_Instructions to follow_. Whenever the word "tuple" turns up in a line below, that line should be copied.
+ + +
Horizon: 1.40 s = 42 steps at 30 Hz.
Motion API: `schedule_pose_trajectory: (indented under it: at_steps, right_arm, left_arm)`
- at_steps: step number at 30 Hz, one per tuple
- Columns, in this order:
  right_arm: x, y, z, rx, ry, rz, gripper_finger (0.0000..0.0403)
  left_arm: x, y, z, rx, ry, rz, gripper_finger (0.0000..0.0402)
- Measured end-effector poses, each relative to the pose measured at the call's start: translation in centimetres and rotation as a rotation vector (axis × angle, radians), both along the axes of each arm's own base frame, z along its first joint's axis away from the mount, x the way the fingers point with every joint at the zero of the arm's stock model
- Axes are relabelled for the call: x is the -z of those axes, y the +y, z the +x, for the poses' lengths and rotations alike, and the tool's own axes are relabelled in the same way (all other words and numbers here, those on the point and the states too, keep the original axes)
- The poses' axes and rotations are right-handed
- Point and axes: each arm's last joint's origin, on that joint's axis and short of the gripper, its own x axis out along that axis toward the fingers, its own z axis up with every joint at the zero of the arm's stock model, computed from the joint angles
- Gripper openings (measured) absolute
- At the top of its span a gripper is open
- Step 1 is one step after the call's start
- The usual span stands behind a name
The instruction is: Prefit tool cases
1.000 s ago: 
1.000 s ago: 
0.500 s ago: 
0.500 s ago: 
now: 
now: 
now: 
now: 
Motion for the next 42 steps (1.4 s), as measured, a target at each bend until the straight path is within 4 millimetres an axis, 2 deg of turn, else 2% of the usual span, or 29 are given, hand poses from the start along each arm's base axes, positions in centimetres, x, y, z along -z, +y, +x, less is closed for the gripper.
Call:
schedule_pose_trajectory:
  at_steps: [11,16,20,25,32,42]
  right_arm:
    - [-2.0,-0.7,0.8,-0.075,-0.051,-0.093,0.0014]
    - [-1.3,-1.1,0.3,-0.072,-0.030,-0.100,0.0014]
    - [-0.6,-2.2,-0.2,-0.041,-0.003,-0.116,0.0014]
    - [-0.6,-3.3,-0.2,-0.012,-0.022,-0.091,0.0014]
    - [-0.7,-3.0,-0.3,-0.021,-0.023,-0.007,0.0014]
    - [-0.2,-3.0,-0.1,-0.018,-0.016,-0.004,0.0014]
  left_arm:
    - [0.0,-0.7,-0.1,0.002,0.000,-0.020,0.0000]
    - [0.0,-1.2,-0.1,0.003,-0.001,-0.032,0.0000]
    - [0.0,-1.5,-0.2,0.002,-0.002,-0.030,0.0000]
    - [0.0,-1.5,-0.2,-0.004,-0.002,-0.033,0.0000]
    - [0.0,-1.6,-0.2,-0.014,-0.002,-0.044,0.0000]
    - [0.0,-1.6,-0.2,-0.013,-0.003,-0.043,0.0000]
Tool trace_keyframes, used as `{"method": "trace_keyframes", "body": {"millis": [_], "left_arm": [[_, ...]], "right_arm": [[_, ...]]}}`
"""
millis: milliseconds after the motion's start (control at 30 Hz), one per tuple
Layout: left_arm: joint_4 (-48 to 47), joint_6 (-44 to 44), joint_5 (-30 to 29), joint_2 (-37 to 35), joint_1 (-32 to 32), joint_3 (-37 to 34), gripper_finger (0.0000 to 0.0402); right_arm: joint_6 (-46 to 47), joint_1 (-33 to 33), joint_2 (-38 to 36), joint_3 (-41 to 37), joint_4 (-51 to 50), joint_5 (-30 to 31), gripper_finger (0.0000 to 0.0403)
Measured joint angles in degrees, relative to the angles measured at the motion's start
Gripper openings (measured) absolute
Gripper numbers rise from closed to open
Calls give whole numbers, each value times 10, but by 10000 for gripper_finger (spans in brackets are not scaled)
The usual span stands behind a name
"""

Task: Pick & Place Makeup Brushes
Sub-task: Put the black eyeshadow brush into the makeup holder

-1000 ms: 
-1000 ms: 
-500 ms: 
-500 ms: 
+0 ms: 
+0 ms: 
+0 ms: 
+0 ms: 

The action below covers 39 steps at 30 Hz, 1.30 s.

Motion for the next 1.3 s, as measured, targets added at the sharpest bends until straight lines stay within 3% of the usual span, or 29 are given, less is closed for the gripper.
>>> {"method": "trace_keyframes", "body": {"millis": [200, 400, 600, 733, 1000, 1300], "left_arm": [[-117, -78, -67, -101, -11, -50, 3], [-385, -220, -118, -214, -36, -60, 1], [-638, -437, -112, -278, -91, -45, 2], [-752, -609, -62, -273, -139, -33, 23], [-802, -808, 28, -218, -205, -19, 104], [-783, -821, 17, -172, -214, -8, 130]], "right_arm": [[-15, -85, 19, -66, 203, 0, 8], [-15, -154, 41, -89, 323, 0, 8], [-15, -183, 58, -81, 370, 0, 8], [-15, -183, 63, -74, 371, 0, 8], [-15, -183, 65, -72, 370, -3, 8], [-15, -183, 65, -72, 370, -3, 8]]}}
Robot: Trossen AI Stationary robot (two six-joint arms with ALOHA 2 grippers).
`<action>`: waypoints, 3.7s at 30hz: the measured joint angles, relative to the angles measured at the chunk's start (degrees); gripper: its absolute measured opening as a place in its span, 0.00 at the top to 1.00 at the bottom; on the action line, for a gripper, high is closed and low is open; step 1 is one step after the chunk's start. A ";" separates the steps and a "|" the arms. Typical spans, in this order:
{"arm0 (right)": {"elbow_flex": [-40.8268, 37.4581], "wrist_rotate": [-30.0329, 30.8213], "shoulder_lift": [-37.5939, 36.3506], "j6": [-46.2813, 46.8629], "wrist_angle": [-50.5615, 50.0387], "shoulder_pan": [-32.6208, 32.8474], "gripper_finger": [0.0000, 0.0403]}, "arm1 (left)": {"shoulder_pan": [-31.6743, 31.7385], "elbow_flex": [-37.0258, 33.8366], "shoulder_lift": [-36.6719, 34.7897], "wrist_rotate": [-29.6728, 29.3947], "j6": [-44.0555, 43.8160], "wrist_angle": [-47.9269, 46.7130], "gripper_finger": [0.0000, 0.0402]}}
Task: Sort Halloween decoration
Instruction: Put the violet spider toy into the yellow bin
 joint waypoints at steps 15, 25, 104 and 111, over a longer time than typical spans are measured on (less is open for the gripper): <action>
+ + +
_Result of the task_.
- at_steps: step number at 30 Hz, one per tuple
millis: milliseconds after the motion's start (control at 30 Hz), one per tuple

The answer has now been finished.